Wrap young or exposed trees with burlap on the windy side. Apply an anti-desiccant spray in late November. This is especially important in zones 4 and 5 where wind and sun can be brutal.
Manage soil health long-term.
Applying compost annually improves drainage and nutrient content. A drop spreader makes even distribution easy if you’re covering a large hedge row.
FAQ: Quick Answers to Common Questions
Can brown arborvitae turn green again?
No, brown needles never turn green again. But new growth can come from live branches. If the branch still has green cambium under the bark, it may produce fresh needles next season.
How long does it take for a stressed tree to recover?
Expect 4 to 6 weeks to see new growth after correcting the problem. Full recovery can take one to two growing seasons, depending on how much foliage was lost.
Should I cut off all the brown branches?
Only cut branches that are completely dead (no green cambium under the bark). Leave brown but flexible branches alone until spring when you can see where new growth emerges.
Is it normal for the inside of an arborvitae to turn brown?
Yes. Interiors are shaded by outer foliage and naturally dry out and drop needles after a few years. This is normal.
It’s only a concern if browning spreads to the outer canopy.
Can I save a tree that’s completely brown?
If every branch is brown and the scratch test shows no green, the tree is dead. Remove it to prevent disease from spreading and replace it with a fresh, healthy specimen.
Final Verdict: Decision Guide for Your Brown Giant Arborvitae
Here’s the bottom line for each major cause.
| Cause | Key Sign | Action | Recovery Odds |
|---|---|---|---|
| Drought | Tips brown, soil dry | Deep water weekly | Good if caught early |
| Root rot | Base brown, soil wet | Stop water, improve drainage | Fair (under 30% brown) |
| Winter burn | Windward side brown | Prune in spring, protect next winter | Good |
| Salt damage | Road-side brown, scorched tips | Flush soil, mulch | Fair |
| Bagworms | Silk bags on branches | Handpick or spray Bt | Excellent if treated early |
| Spider mites | Webbing, stippled needles | Hose off, use oil | Good |
| Fungal blight | Brown spots with black specks | Prune, fungicide spray | Fair to good |
When to treat: If less than 50% of the tree is brown and you’ve identified the cause, treat it. Most recover with consistent care.
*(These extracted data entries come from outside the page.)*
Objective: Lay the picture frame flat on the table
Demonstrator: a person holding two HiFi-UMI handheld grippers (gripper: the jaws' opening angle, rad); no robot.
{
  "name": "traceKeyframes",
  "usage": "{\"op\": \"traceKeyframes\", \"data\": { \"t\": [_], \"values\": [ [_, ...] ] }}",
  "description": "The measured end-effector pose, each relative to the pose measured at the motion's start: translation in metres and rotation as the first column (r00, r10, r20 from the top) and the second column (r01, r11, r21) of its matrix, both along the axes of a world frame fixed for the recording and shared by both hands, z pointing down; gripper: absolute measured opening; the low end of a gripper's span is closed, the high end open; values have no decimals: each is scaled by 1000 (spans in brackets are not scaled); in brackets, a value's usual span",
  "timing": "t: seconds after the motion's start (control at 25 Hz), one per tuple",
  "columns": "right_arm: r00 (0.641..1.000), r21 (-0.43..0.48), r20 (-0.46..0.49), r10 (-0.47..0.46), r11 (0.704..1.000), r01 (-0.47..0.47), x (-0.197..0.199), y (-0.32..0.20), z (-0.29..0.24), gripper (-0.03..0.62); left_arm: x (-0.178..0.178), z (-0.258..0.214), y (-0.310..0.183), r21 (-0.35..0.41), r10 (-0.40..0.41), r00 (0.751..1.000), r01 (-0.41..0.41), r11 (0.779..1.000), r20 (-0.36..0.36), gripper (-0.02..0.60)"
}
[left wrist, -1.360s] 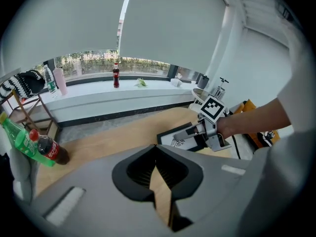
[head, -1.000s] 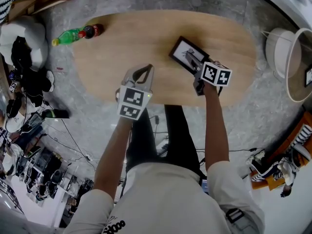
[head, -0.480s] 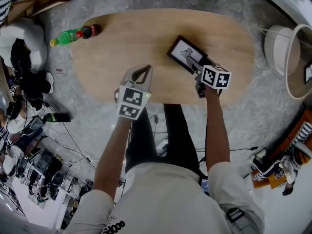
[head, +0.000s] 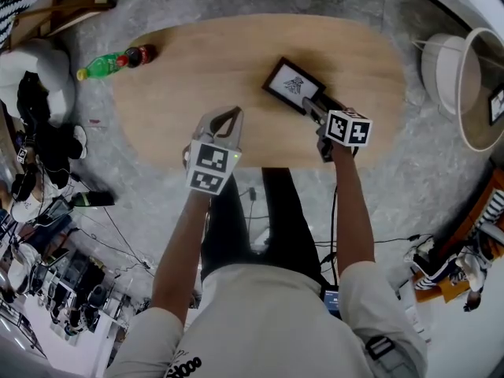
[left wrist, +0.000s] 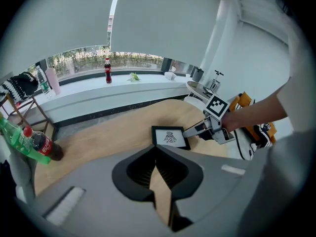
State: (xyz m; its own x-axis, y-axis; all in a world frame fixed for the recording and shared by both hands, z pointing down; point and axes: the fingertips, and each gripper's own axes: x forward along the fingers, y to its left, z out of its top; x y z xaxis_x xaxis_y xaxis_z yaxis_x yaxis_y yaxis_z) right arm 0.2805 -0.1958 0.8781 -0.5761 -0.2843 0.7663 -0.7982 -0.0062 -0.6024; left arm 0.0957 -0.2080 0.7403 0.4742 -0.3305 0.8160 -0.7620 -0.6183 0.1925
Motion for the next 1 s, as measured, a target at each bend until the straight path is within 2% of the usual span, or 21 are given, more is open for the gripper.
{"op": "traceKeyframes", "data": {
  "t": [0.24, 0.48, 0.56, 0.68, 0.8, 1.0],
  "values": [
    [999, 11, -2, 34, 999, -34, 7, 9, -9, 282, 3, -7, 2, 15, 3, 1000, -3, 1000, -9, 11],
    [999, 101, -28, 37, 994, -34, 6, 13, -53, 284, 0, -22, 2, 34, -6, 999, 8, 999, -51, 11],
    [997, 138, -64, 35, 990, -26, 6, 16, -73, 282, -1, -26, 1, 43, -2, 998, 5, 999, -62, 9],
    [985, 200, -166, 40, 980, -6, 12, 22, -108, 257, 2, -40, 2, 62, 20, 996, -15, 998, -83, 9],
    [965, 271, -247, 88, 962, -19, 18, 27, -150, 232, 4, -59, 1, 92, 65, 993, -56, 994, -97, 11],
    [934, 360, -310, 181, 931, -61, 19, 45, -223, 156, -6, -100, 1, 142, 125, 986, -109, 984, -110, 9]
  ]
}}
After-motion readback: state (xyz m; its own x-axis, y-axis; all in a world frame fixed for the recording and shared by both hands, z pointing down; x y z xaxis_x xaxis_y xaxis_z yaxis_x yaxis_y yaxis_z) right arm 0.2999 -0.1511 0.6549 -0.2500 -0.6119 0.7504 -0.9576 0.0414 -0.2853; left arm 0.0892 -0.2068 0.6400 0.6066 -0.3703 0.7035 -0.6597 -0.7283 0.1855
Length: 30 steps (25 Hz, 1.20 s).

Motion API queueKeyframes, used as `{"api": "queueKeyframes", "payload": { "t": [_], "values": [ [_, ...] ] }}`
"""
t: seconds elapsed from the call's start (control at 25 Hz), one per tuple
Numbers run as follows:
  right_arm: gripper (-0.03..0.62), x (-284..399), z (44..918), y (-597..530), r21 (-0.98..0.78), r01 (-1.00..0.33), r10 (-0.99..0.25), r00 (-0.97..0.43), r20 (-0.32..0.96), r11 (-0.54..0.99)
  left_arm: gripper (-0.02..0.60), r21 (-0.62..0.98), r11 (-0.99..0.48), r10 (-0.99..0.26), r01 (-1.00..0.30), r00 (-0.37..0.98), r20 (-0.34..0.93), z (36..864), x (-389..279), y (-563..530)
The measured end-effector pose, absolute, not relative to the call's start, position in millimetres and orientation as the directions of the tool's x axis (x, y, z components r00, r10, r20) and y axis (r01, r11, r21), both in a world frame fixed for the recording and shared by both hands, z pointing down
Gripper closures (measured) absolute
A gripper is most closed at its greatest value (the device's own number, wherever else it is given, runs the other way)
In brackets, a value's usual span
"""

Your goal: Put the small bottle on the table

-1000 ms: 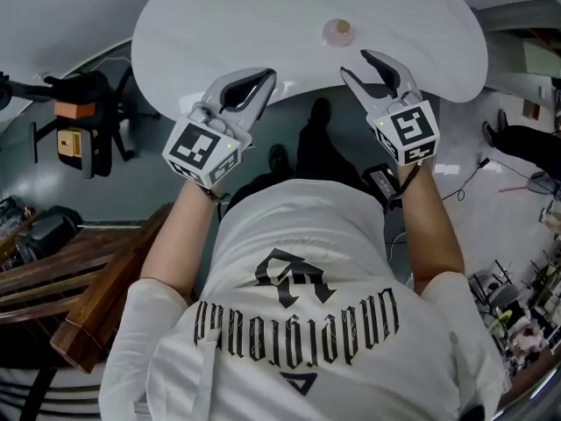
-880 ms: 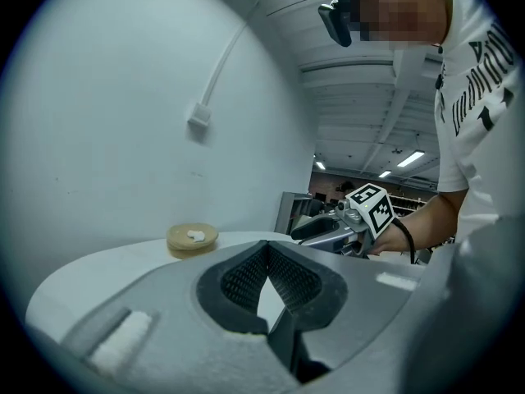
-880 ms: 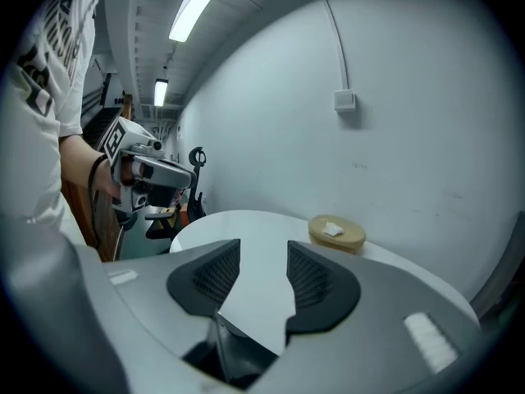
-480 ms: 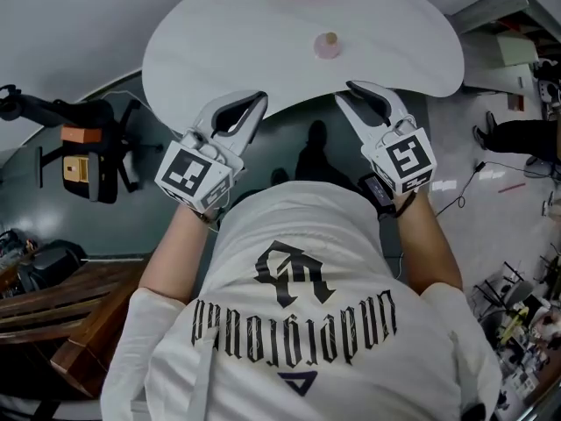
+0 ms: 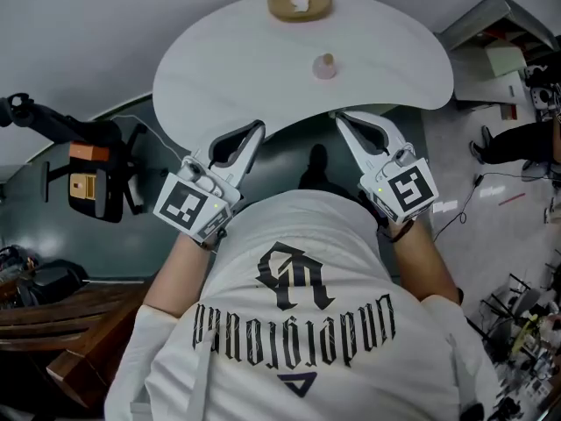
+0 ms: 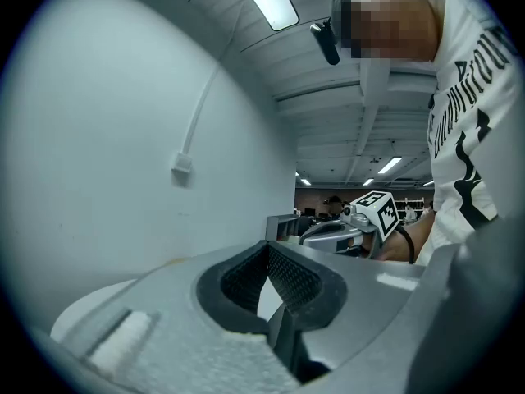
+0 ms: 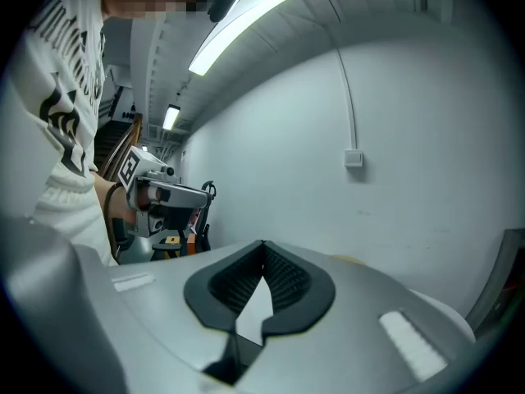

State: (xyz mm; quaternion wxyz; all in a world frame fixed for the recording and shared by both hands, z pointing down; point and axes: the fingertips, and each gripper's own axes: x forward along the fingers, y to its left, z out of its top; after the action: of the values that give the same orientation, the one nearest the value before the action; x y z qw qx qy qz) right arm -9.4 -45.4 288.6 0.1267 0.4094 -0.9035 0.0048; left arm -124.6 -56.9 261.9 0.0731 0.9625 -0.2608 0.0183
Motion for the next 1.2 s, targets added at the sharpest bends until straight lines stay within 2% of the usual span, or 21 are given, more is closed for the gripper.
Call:
{"api": "queueKeyframes", "payload": {
  "t": [0.28,0.6,1.2],
  "values": [
    [0.592,-17,281,-28,0.11,-0.744,-0.746,-0.629,0.218,0.659,0.575,0.12,-0.861,-0.49,-0.494,0.87,0.064,262,-136,-45],
    [0.592,-16,274,8,0.094,-0.775,-0.767,-0.588,0.258,0.625,0.575,0.145,-0.879,-0.45,-0.454,0.891,0.06,253,-137,-26],
    [0.592,19,261,66,0.127,-0.733,-0.731,-0.614,0.3,0.668,0.575,0.167,-0.854,-0.488,-0.493,0.87,0.077,261,-97,33]
  ]
}}
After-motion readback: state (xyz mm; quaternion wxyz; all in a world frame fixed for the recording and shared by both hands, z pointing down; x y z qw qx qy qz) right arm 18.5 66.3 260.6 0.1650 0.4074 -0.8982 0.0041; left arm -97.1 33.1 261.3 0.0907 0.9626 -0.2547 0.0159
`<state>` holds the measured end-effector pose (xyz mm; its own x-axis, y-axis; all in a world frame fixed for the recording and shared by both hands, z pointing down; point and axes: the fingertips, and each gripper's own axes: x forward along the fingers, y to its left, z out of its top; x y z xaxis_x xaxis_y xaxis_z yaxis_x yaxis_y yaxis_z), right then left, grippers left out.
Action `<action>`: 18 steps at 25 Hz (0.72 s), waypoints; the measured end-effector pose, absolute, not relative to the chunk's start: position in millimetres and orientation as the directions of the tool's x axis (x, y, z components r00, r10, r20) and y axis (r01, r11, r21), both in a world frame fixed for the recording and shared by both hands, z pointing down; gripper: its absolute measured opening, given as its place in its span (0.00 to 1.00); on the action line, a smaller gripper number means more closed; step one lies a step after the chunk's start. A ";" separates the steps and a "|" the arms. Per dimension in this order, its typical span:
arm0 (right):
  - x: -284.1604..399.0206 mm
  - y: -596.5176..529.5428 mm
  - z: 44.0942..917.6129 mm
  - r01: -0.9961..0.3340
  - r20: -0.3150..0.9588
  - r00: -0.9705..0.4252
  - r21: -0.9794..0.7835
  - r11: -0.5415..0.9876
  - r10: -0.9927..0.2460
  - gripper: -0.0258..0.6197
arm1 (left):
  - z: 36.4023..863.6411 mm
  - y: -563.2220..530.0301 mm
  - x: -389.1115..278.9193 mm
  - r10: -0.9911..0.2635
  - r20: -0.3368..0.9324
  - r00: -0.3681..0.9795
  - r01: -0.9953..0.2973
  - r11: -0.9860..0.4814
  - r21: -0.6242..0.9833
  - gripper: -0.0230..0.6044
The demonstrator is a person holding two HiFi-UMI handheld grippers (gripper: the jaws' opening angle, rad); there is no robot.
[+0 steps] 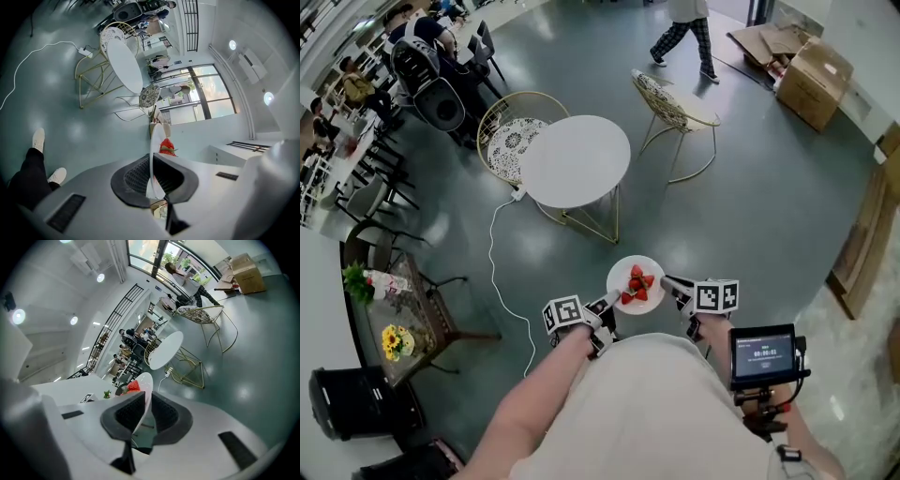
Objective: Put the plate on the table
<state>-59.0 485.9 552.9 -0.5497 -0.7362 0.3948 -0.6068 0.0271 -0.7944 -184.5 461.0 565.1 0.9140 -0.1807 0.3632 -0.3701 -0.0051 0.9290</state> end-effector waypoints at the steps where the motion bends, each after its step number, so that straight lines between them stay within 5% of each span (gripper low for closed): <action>1: -55.3 489.4 553.5 -0.606 0.394 -0.550 -0.795 0.027 -0.737 0.11 | 565.4 464.4 -180.8 -0.179 0.366 0.913 -0.373 -0.008 0.928 0.06; 18: -32.0 521.2 551.3 -0.605 0.372 -0.536 -0.795 0.037 -0.757 0.11 | 567.0 501.6 -158.0 -0.146 0.378 0.914 -0.386 -0.033 0.922 0.06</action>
When to replace: If more than 50% is brown, the roots are rotted, or the trunk shows extensive cankers, replacement is the smarter move. A sick tree attracts pests and diseases that can spread to healthy ones nearby.
One final rule: Act fast. The longer you wait, the less chance your arborvitae has. A single growing season of neglect can turn a fixable problem into a dead tree.
Check your tree today, follow the diagnostic steps above, and give it the care it deserves.